The pictures are to be left out when the listing below is reproduced word for word.

### Data provided
»»

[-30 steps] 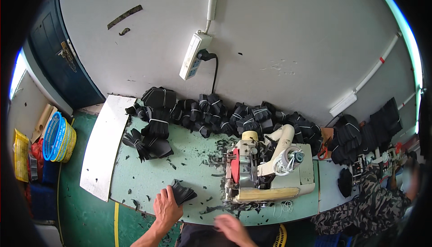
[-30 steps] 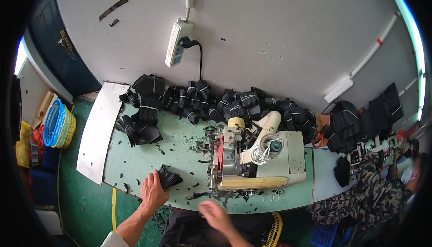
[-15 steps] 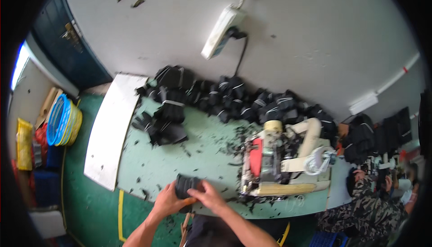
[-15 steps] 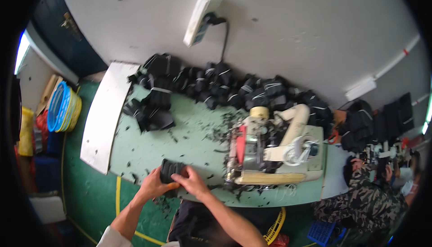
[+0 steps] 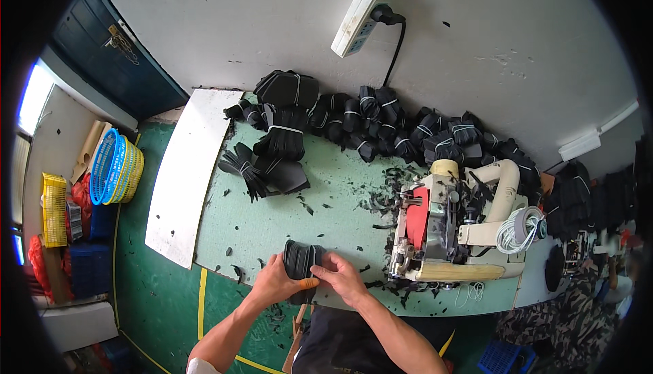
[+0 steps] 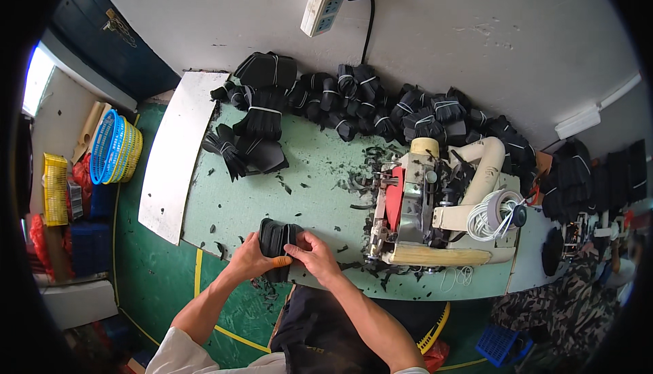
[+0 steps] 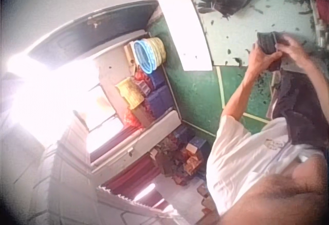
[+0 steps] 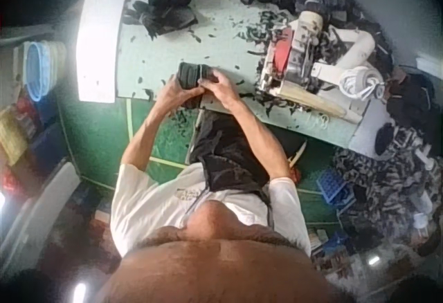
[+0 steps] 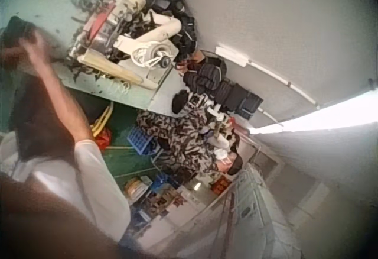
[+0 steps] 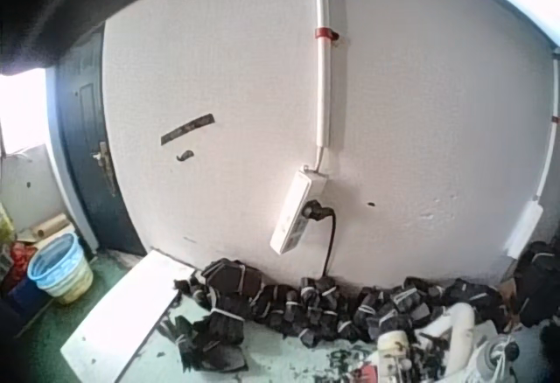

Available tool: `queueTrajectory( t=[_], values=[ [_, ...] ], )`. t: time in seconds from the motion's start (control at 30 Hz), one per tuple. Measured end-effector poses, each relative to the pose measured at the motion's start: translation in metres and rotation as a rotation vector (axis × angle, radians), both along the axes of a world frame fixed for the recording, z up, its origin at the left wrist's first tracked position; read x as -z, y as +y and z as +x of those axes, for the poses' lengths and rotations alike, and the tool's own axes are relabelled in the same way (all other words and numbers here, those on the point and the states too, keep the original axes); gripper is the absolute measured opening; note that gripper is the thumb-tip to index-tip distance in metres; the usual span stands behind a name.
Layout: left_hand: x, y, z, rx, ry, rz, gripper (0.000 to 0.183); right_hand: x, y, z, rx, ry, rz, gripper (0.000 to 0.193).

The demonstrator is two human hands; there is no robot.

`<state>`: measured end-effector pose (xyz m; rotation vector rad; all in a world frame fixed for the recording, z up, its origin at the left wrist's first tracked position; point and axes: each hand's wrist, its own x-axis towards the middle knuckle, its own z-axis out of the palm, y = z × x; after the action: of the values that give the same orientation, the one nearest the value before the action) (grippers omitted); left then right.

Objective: The person thins the edges of black shoe components using a skiving machine, producing skived scraps as a byproduct.

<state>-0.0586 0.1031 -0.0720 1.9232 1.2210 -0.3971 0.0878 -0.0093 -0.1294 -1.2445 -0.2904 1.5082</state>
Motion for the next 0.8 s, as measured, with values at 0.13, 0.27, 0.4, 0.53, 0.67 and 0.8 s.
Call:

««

### Output below
[-30 steps] 
[-30 steps] 
[-15 steps] 
[-15 steps] 
[+0 steps] 
[+0 steps] 
[+0 steps] 
[+0 steps] 
[+0 steps] 
[+0 steps] 

Available tool: `queueTrajectory( t=[_], values=[ [_, ...] ], )`. t: time in seconds from the motion's start (control at 30 Hz), one per tuple. Measured end-effector poses, each relative to the pose measured at the motion's start: translation in metres and rotation as a rotation vector (axis × angle, radians), both along the axes of a world frame fixed for the recording, z up, its origin at the left wrist's first tracked position; read x as -z, y as +y and z as +x of those axes, for the poses' lengths and rotations alike, and the tool's own axes are relabelled in the same way (all other words and numbers here, those on the point and the states too, keep the original axes); gripper is the absolute measured opening; note that gripper is the thumb-tip to index-tip distance in metres; the usual span stands behind a name.
Layout: left_hand: x, y, z, rx, ry, rz, gripper (0.000 to 0.183); right_hand: x, y, z, rx, ry, rz, gripper (0.000 to 0.193).

The demonstrator is two human hands; there is no robot.

`<state>`: measured end-effector pose (xyz m; rotation vector rad; all in a world frame fixed for the recording, z up, its origin at the left wrist's first tracked position; point and axes: each hand's wrist, its own x-axis towards the middle knuckle, its own z-axis out of the palm, y = z × x; after the action: of the values that give the same orientation, the one nearest the value before the action) (grippers omitted); left then right.

Objective: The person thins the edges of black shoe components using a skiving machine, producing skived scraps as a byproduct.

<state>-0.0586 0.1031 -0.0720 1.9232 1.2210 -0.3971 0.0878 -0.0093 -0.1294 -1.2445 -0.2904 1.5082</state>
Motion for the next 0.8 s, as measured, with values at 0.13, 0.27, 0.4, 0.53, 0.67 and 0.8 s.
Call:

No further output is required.